EXERCISE DETAILS: Word for word, transcribe every line below.

################

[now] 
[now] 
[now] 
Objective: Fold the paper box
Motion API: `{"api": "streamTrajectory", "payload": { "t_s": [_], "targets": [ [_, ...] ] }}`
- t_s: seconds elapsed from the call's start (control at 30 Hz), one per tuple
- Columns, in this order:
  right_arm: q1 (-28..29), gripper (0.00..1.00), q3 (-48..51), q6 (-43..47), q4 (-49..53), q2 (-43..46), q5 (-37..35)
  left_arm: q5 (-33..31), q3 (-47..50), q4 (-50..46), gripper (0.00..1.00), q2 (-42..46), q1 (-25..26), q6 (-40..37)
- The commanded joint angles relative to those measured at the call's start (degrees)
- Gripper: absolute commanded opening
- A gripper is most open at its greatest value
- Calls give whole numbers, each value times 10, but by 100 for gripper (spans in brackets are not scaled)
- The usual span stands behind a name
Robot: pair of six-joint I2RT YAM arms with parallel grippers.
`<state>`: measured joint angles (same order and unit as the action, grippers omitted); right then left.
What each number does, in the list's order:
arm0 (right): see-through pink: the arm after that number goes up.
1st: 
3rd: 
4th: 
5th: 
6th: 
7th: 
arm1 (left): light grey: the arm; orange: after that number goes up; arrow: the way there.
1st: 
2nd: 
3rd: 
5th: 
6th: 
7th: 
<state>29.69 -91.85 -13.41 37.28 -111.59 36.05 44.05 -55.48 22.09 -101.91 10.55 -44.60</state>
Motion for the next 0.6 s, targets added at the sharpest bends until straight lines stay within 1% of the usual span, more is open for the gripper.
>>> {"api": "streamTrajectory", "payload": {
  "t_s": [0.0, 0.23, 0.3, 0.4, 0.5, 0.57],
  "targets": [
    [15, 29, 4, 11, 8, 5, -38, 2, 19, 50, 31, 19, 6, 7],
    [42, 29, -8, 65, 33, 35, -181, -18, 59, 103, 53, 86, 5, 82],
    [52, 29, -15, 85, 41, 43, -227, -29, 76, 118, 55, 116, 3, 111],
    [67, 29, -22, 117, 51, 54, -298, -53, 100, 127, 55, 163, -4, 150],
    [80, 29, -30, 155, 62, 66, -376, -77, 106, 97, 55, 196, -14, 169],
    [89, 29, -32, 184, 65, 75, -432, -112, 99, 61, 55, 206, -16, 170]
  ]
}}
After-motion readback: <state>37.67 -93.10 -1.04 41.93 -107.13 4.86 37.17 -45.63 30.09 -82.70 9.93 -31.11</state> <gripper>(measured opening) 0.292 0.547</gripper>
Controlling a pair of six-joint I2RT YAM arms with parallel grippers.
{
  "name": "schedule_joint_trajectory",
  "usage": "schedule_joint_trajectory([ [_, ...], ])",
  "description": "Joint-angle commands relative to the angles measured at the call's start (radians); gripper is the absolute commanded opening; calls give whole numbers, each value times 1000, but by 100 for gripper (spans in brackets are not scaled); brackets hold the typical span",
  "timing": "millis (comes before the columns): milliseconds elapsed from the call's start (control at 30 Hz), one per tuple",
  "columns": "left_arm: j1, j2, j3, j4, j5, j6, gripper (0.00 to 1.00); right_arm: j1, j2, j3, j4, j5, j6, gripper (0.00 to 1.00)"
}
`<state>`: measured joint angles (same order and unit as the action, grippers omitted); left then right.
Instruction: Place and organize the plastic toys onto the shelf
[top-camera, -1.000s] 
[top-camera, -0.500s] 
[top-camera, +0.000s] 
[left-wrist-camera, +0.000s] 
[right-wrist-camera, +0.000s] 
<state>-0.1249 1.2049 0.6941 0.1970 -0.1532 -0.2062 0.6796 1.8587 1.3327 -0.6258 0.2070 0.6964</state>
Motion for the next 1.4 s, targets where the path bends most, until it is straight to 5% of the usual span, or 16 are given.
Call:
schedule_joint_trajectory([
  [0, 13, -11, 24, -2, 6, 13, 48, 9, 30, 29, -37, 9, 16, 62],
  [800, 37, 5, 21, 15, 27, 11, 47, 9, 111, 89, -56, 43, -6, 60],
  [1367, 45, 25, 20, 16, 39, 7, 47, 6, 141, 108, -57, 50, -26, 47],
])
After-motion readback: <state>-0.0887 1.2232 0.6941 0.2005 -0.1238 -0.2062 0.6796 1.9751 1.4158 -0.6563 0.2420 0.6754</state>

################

TASK RESPONSE:
[now] 
[now] 
[now] 
Objective: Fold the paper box
Motion API: `{"api": "streamTrajectory", "payload": { "t_s": [_], "targets": [ [_, ...] ] }}`
- t_s: seconds elapsed from the call's start (control at 30 Hz), one per tuple
- Columns, in this order:
  right_arm: q1 (-28..29), gripper (0.00..1.00), q3 (-48..51), q6 (-43..47), q4 (-49..53), q2 (-43..46), q5 (-37..35)
  left_arm: q5 (-33..31), q3 (-47..50), q4 (-50..46), gripper (0.00..1.00), q2 (-42..46), q1 (-25..26), q6 (-40..37)
- The commanded joint angles relative to those measured at the call's start (degrees)
- Gripper: absolute commanded opening
- A gripper is most open at its greatest value
- Calls give whole numbers, each value times 10, but by 100 for gripper (spans in brackets are not scaled)
- The usual span stands behind a name
Robot: pair of six-joint I2RT YAM arms with parallel grippers.
`<state>`: measured joint angles (same order and unit as the action, grippers omitted); right then left.
What each number does, in the list's order:
arm0 (right): see-through pink: the arm after that number goes up.
1st: 
3rd: 
4th: 
5th: 
6th: 
7th: 
arm1 (left): light grey: the arm; orange: after that number goes up; arrow: the way there.
1st: 
2nd: 
3rd: 
5th: 
6th: 
7th: 
<state>29.69 -91.85 -13.41 37.28 -111.59 36.05 44.05 -55.48 22.09 -101.91 10.55 -44.60</state>
Motion for the next 0.6 s, targets added at the sharpest bends until straight lines stay within 1% of the usual span, more is open for the gripper.
>>> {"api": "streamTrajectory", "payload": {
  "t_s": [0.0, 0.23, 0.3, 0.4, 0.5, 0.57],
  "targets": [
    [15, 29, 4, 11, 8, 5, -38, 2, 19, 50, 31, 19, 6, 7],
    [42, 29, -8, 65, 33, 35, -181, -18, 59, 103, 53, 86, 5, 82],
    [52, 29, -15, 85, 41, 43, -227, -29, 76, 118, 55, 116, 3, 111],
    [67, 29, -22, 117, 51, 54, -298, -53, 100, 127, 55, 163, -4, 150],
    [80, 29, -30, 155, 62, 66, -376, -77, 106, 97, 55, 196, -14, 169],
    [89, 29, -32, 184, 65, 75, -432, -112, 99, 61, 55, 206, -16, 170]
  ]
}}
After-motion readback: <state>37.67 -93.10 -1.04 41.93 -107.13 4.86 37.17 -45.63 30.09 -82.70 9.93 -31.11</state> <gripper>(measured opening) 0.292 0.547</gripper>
Controlling a pair of six-joint I2RT YAM arms with parallel grippers.
{
  "name": "schedule_joint_trajectory",
  "usage": "schedule_joint_trajectory([ [_, ...], ])",
  "description": "Joint-angle commands relative to the angles measured at the call's start (radians); gripper is the absolute commanded opening; calls give whole numbers, each value times 1000, but by 100 for gripper (spans in brackets are not scaled); brackets hold the typical span",
  "timing": "millis (comes before the columns): milliseconds elapsed from the call's start (control at 30 Hz), one per tuple",
  "columns": "left_arm: j1, j2, j3, j4, j5, j6, gripper (0.00 to 1.00); right_arm: j1, j2, j3, j4, j5, j6, gripper (0.00 to 1.00)"
}
`<state>`: measured joint angles (same order and unit as the action, grippers omitted); left then right.
Instruction: Place and organize the plastic toys onto the shelf
[top-camera, -1.000s] 
[top-camera, -0.500s] 
[top-camera, +0.000s] 
[left-wrist-camera, +0.000s] 
[right-wrist-camera, +0.000s] 
<state>-0.1249 1.2049 0.6941 0.1970 -0.1532 -0.2062 0.6796 1.8587 1.3327 -0.6258 0.2070 0.6964</state>
Motion for the next 1.4 s, targets where the path bends most, until it is straight to 5% of the usual span, or 16 are given.
Call:
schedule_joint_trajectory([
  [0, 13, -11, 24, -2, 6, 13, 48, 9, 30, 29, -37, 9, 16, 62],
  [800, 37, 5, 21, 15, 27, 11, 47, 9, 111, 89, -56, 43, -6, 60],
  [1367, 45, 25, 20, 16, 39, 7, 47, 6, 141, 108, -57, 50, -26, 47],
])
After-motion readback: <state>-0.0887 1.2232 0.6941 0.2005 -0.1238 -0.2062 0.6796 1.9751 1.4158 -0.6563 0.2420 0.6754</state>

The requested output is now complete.